§ INPUT MATERIAL:
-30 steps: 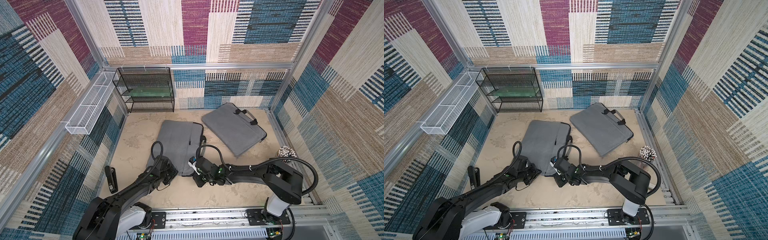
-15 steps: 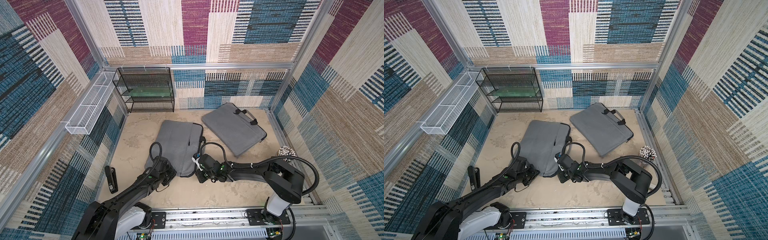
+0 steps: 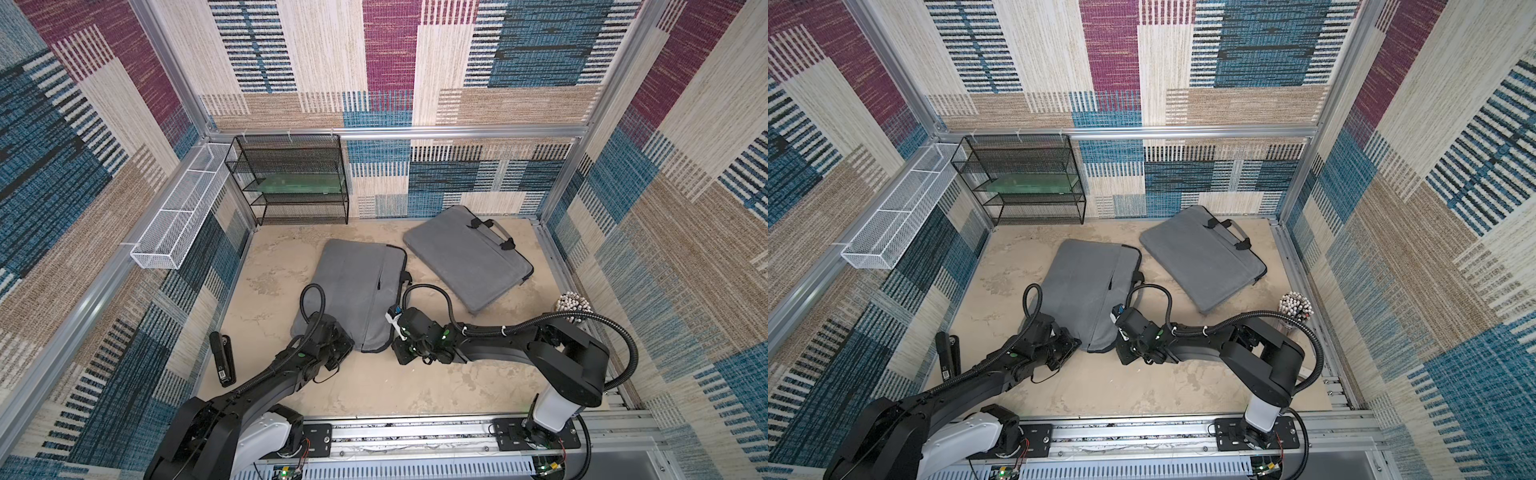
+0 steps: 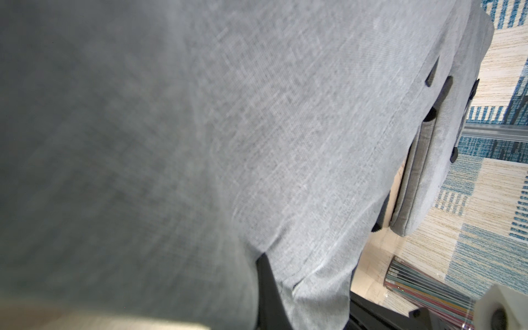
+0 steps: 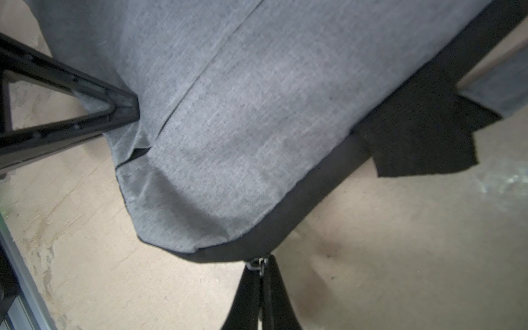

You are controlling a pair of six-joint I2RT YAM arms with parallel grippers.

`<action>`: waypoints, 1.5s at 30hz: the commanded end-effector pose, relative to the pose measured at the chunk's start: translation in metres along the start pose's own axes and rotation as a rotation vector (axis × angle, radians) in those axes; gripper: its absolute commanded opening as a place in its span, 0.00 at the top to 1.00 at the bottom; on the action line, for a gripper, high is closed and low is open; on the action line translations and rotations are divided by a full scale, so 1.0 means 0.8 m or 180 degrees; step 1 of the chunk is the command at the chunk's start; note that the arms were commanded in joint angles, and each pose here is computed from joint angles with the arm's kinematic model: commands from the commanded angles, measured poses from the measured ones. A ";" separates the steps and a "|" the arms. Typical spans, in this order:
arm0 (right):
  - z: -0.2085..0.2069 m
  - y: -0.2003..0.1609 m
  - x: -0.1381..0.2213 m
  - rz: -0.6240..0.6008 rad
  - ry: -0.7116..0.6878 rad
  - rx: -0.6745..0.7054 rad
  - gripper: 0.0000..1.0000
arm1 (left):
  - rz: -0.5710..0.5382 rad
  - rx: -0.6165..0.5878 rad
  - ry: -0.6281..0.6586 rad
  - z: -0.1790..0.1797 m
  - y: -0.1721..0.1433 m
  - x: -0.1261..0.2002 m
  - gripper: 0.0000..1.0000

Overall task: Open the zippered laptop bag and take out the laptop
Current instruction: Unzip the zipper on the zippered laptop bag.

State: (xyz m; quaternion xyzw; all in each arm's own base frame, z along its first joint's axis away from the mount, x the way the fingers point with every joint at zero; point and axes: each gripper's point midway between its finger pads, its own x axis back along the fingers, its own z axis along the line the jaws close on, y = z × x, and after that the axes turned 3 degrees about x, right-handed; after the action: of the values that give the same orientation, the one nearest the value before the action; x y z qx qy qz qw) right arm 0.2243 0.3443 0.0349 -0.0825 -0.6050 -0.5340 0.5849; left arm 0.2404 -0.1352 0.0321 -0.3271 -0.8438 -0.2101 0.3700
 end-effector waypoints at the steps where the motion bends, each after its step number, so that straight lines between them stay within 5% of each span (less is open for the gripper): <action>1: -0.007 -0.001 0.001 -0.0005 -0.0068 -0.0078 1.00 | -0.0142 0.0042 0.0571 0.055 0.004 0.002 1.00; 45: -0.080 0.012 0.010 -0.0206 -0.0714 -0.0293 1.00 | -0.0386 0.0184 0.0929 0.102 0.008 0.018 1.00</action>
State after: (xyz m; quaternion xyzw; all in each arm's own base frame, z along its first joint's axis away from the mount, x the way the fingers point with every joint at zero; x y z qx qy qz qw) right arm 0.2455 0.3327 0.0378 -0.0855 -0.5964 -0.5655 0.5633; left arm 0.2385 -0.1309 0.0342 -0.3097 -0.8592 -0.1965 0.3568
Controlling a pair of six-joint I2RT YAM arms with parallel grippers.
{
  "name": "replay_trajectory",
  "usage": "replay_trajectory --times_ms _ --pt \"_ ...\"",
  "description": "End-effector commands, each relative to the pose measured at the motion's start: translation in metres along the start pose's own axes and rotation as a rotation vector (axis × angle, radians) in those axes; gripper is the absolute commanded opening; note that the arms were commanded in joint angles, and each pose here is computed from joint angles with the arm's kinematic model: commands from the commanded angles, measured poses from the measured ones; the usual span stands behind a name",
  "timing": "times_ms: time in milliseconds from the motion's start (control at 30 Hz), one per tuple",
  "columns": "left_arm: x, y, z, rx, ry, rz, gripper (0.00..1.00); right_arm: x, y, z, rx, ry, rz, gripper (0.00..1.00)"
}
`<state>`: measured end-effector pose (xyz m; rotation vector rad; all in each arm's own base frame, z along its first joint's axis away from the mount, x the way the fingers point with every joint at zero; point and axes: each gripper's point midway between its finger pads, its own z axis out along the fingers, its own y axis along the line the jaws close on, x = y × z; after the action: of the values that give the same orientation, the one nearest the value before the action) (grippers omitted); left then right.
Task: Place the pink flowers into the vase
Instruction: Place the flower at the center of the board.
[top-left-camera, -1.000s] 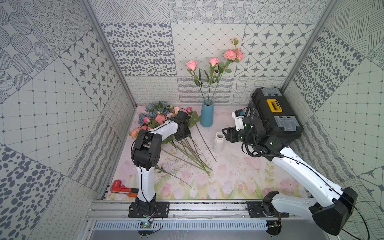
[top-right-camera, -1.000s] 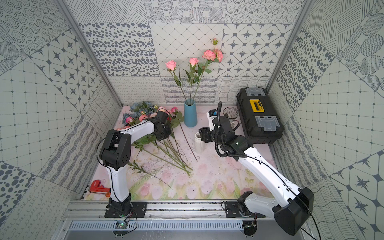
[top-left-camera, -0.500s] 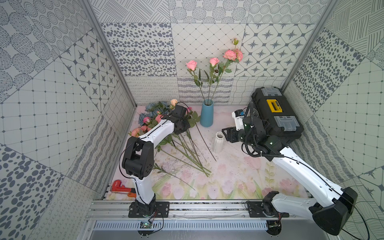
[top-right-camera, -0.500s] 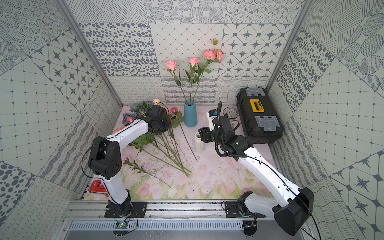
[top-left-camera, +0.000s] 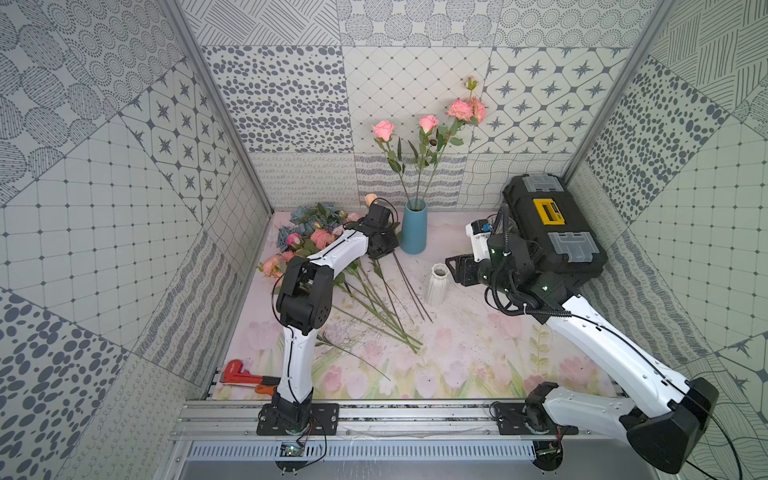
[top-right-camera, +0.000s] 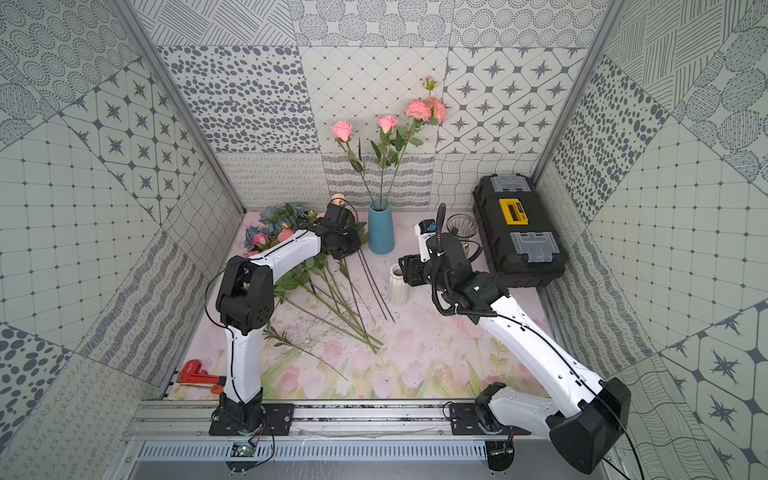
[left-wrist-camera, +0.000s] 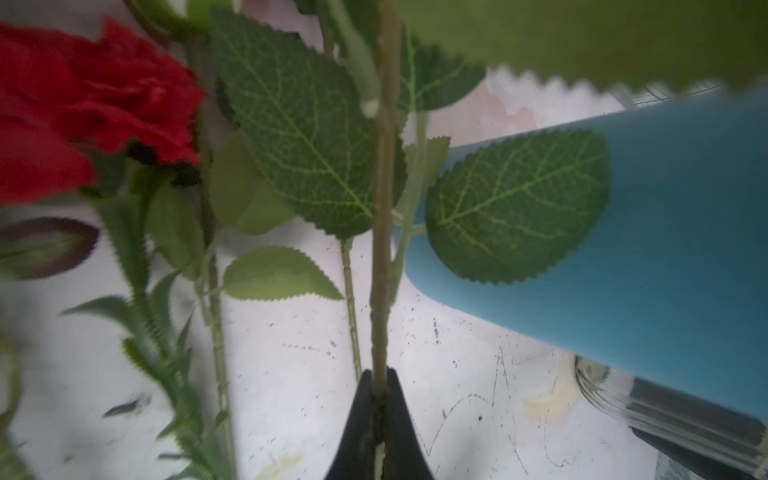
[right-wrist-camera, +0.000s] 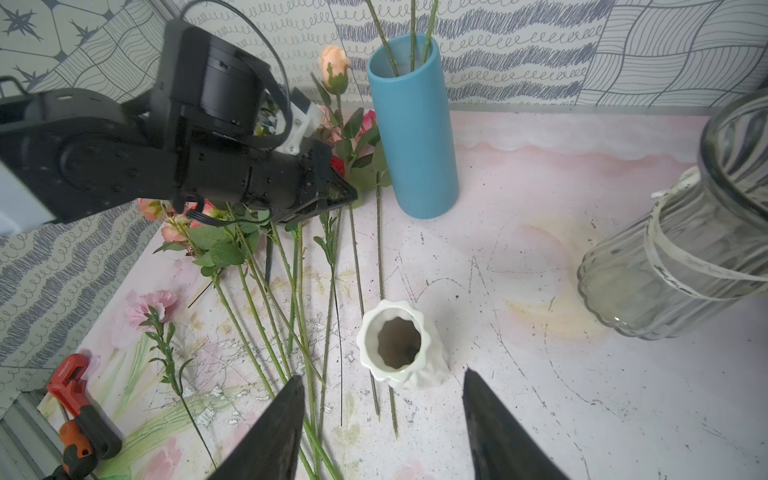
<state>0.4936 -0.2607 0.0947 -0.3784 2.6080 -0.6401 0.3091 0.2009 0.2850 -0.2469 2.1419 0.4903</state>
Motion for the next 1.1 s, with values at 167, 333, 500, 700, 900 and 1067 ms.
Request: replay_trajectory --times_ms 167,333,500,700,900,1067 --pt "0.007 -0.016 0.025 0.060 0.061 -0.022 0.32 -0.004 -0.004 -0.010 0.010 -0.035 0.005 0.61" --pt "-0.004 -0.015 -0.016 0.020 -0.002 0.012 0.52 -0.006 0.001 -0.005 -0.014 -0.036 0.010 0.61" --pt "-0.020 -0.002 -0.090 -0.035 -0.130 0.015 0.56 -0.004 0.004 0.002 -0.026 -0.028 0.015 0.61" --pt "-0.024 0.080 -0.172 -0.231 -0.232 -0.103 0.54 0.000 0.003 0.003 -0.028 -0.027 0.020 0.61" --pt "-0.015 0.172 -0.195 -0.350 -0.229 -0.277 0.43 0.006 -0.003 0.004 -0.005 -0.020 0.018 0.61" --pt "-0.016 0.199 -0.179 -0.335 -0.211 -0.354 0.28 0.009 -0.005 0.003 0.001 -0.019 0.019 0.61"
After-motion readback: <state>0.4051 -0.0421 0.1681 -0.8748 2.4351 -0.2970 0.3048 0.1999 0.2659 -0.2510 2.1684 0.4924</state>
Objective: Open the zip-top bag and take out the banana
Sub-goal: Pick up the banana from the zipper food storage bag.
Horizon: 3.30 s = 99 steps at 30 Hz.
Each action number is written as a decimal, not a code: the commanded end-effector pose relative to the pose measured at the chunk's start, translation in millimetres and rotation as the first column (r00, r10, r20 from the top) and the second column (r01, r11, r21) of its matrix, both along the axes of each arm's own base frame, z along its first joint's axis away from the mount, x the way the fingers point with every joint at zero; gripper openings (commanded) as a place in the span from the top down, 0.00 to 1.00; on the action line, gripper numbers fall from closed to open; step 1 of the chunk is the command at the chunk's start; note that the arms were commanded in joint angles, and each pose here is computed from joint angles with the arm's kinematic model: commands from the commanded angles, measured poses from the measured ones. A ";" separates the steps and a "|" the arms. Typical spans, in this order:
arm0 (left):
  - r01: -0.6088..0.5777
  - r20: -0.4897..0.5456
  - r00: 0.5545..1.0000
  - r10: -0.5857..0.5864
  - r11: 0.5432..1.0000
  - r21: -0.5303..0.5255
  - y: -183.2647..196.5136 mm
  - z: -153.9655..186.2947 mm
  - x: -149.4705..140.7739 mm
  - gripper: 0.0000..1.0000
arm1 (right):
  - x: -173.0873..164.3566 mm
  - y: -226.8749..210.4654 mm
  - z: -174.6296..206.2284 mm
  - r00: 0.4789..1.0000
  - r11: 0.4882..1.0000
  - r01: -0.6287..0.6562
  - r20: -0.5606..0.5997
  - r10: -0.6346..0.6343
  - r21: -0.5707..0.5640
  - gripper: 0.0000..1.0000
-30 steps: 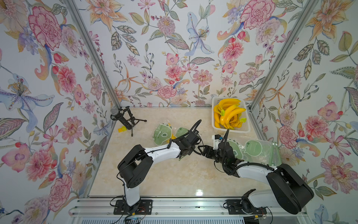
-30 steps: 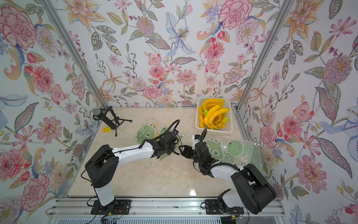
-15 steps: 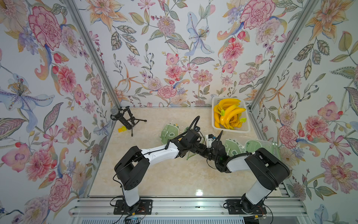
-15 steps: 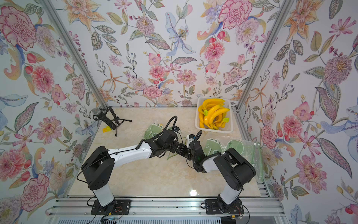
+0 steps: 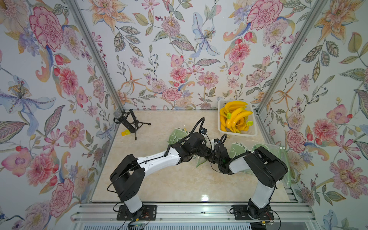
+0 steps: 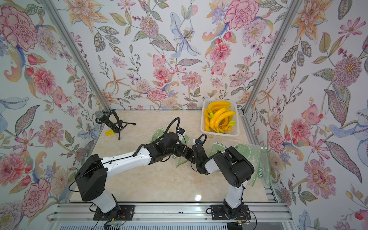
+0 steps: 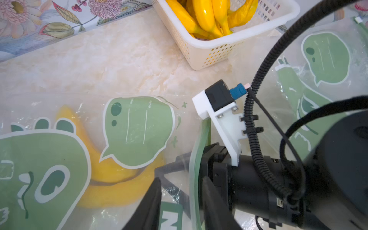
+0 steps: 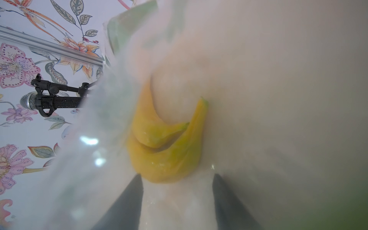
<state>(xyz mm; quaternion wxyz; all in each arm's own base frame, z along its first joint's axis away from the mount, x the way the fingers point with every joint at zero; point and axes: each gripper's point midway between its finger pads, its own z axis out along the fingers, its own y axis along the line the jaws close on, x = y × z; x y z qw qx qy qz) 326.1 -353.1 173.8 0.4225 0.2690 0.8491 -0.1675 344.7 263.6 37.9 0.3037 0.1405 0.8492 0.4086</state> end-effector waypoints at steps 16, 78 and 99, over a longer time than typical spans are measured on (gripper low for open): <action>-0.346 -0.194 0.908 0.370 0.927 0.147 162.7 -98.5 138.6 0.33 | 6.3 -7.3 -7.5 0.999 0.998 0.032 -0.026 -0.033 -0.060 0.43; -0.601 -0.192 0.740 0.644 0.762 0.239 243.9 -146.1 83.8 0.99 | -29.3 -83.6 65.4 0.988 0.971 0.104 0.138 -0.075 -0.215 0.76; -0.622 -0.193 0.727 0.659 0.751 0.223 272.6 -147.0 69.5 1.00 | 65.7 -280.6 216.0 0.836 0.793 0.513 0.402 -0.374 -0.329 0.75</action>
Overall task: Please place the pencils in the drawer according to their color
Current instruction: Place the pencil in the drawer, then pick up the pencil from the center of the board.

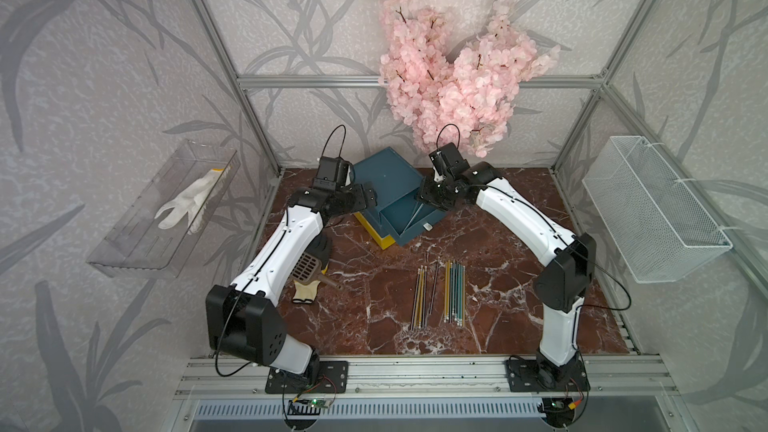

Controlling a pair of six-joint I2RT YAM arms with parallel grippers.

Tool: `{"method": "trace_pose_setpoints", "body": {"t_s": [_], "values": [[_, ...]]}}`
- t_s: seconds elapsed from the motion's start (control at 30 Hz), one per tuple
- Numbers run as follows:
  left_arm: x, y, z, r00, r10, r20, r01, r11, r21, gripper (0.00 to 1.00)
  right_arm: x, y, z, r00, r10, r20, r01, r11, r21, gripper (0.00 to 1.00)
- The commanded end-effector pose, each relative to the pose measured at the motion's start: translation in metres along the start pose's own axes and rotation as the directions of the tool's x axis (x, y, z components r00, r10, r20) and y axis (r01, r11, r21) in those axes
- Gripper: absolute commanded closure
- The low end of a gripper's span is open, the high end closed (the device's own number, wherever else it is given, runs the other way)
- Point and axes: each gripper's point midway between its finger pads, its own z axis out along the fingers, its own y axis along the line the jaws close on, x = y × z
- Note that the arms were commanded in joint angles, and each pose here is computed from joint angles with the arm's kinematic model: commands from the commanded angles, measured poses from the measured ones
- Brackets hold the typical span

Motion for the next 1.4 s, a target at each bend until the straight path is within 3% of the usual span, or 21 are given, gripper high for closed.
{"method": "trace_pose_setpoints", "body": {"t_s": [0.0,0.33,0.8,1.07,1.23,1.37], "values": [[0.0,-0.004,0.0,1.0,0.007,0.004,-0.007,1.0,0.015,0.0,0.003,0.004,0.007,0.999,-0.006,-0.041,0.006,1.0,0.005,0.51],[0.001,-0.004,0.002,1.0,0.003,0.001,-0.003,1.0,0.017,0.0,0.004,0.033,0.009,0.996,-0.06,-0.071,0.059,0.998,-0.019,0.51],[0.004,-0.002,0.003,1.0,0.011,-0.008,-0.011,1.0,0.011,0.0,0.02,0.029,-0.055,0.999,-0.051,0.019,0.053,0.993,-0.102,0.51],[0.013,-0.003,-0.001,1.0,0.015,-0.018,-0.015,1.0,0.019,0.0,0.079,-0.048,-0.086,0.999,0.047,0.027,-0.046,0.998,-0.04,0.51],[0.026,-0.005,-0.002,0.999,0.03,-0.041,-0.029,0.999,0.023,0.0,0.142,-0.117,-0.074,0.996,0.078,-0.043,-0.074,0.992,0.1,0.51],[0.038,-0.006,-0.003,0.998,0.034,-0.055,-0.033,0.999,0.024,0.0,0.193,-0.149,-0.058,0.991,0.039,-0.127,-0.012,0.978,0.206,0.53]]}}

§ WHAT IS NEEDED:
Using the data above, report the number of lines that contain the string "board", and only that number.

§ RESPONSE BELOW:
2